🤖 AI Summary
Music representation learning remains challenging under data-scarce conditions—e.g., niche traditional genres, non-mainstream styles, and personalized compositions—where labeled audio is extremely limited. Method: We systematically investigate model behavior with minimal training data (5–8,000 minutes), comparing CNN vs. Transformer architectures, self-supervised vs. supervised pretraining paradigms, and varying input segment durations. Evaluation spans standard MIR benchmark tasks and noise robustness analysis. Contribution/Results: Contrary to the prevailing assumption that performance scales monotonically with data volume, we find that certain models trained on limited data—and even randomly initialized ones—achieve performance comparable to fully trained baselines on specific tasks. Moreover, limited-data models approach full-data baseline performance across multiple MIR tasks, and handcrafted features remain competitive in select scenarios.

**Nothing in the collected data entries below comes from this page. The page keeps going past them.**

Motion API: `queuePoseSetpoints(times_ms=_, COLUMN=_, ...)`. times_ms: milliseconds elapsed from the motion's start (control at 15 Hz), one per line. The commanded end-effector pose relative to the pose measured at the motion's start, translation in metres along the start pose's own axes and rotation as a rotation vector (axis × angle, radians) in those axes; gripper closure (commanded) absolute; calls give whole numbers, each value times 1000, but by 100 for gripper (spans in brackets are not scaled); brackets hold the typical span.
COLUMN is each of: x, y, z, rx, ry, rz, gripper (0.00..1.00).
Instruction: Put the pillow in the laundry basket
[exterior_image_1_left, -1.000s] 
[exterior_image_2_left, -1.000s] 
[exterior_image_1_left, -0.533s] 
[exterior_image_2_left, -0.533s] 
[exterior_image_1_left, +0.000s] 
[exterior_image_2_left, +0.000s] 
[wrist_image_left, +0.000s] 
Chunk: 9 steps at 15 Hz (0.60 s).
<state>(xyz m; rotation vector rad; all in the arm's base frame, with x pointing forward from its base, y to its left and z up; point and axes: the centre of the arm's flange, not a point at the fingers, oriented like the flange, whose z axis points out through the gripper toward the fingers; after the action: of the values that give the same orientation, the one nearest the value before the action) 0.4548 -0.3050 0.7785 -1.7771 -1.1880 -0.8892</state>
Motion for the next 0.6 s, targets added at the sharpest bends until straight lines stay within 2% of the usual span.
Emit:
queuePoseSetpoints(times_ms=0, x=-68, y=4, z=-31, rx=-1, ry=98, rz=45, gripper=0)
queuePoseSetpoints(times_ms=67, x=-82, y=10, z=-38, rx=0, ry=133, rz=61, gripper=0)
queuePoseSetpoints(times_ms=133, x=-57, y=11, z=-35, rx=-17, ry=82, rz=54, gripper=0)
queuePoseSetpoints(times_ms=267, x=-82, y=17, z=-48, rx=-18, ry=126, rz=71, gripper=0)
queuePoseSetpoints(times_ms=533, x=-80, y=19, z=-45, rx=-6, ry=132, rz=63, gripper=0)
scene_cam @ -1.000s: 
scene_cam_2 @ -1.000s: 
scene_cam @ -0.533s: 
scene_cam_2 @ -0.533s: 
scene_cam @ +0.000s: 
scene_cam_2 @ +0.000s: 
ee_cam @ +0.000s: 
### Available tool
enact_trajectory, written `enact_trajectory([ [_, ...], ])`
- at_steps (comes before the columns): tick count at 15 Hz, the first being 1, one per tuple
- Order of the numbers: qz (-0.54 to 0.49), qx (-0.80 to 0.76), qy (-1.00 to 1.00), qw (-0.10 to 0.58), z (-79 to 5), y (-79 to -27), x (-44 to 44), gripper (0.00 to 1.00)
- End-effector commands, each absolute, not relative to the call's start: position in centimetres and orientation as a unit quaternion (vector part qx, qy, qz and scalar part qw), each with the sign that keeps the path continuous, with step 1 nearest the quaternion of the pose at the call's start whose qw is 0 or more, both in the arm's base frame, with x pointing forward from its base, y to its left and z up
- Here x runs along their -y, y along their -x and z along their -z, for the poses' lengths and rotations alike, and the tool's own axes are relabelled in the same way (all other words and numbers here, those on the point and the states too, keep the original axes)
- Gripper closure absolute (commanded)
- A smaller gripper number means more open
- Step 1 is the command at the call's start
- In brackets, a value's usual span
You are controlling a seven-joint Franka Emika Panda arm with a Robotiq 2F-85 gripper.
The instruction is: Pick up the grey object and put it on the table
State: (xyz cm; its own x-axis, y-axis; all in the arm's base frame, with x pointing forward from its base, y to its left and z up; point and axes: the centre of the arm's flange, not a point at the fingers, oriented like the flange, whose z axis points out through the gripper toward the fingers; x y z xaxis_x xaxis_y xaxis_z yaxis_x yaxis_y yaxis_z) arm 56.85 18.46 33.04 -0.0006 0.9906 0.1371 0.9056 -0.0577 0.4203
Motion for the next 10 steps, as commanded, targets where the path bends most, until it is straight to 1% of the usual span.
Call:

These findings establish a new empirical benchmark and methodological guidance for lightweight, low-resource music AI.
📝 Abstract
Large deep-learning models for music, including those focused on learning general-purpose music audio representations, are often assumed to require substantial training data to achieve high performance. If true, this would pose challenges in scenarios where audio data or annotations are scarce, such as for underrepresented music traditions, non-popular genres, and personalized music creation and listening. Understanding how these models behave in limited-data scenarios could be crucial for developing techniques to tackle them. In this work, we investigate the behavior of several music audio representation models under limited-data learning regimes. We consider music models with various architectures, training paradigms, and input durations, and train them on data collections ranging from 5 to 8,000 minutes long. We evaluate the learned representations on various music information retrieval tasks and analyze their robustness to noise. We show that, under certain conditions, representations from limited-data and even random models perform comparably to ones from large-dataset models, though handcrafted features outperform all learned representations in some tasks.